I know that the system was in use for many years after I left the company, still being the only solution available to meet the corporate mandate and know for sure how safe our people were day to day. I think the longevity of a system like this is really a testament to the work and time we put into it and the detail we tried to design it to handle. There was a big emphasis on making it easy to use and hard to destroy, so that added to its success as well. I don't know if it is still being used or what other solution might be in play now, but I can walk away from this time in my life and career feeling a sense of accomplishment that I did my job well, and also created this crazy system that wasn't part of my job at all, but made a big impact for my boss and the people I worked closely with in our company. I'm proud to have been a part of it.
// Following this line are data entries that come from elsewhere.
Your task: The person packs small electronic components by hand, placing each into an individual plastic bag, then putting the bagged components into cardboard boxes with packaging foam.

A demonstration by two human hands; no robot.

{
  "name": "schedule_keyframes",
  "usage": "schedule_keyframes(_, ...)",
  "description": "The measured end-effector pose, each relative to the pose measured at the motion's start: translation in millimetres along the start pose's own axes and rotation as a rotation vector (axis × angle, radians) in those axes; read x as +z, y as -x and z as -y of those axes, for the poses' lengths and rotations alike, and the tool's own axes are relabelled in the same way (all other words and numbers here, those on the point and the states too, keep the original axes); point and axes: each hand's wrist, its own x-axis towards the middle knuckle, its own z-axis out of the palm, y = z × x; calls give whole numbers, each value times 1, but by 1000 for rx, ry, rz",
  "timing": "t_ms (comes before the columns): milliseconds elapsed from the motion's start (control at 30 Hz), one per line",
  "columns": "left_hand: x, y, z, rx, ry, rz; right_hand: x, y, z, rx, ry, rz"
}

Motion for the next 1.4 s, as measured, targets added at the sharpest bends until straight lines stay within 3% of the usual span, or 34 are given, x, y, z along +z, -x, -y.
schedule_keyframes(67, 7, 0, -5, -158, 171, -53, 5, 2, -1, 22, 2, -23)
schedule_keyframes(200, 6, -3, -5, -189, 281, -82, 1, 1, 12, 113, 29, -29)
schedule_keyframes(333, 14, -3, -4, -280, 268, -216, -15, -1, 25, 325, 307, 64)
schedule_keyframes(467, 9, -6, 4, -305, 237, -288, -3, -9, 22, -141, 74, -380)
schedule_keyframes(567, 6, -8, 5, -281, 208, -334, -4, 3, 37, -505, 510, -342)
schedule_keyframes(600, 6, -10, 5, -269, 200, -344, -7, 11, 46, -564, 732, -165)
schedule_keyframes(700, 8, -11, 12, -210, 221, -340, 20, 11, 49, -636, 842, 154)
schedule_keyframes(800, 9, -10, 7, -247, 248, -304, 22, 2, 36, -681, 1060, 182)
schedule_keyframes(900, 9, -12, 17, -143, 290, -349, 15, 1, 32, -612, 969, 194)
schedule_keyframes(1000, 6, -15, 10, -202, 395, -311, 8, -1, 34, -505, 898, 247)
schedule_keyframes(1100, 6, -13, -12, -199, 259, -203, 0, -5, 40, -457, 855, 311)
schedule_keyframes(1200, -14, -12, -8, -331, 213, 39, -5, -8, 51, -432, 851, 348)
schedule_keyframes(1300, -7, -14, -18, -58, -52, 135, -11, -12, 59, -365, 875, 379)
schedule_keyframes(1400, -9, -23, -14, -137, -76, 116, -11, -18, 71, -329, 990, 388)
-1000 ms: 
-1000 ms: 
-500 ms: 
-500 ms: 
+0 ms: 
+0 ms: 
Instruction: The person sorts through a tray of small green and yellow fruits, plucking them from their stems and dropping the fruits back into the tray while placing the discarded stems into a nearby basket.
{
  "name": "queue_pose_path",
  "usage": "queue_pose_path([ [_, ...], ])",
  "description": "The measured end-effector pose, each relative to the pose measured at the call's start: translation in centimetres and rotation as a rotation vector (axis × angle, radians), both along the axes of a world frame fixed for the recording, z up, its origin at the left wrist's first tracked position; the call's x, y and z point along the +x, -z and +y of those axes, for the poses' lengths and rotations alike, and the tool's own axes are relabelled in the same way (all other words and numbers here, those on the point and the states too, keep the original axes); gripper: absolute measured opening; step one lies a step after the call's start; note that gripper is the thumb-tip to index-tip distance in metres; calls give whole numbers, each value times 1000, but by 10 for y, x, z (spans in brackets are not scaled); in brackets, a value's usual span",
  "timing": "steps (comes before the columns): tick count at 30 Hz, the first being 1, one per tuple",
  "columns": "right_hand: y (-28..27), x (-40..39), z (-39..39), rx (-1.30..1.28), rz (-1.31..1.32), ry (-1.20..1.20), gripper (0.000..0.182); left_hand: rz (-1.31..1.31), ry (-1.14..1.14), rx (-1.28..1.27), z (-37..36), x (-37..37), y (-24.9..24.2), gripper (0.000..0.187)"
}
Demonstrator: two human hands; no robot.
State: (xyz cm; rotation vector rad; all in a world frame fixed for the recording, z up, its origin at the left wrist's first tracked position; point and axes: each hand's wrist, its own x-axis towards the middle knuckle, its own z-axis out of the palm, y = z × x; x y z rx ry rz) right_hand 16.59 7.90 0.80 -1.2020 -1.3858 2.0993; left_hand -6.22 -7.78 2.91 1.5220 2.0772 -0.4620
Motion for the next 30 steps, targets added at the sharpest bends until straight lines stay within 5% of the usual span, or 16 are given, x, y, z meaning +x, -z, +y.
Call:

I continually look for these opportunities to do things others may not want to do. I consider it a sacred honor to tackle things that seem too big, and look too involved, and for which there is no rulebook. I don't care if the problem is way off the map or outside the bounds of what should be acceptable in a job role. I like the hard problems, and going the extra mile, or extra 12 miles if that is what it takes. I feel that this is the heart of engineering and developing software, creating results from ideas that can make a tangible impact on the bottom line in ways never seen before. This kind of thing is what I live for, and these days the oppotunities for this type of project seem to be few and far between. I always jump at the chance to dig into things like this when I find them.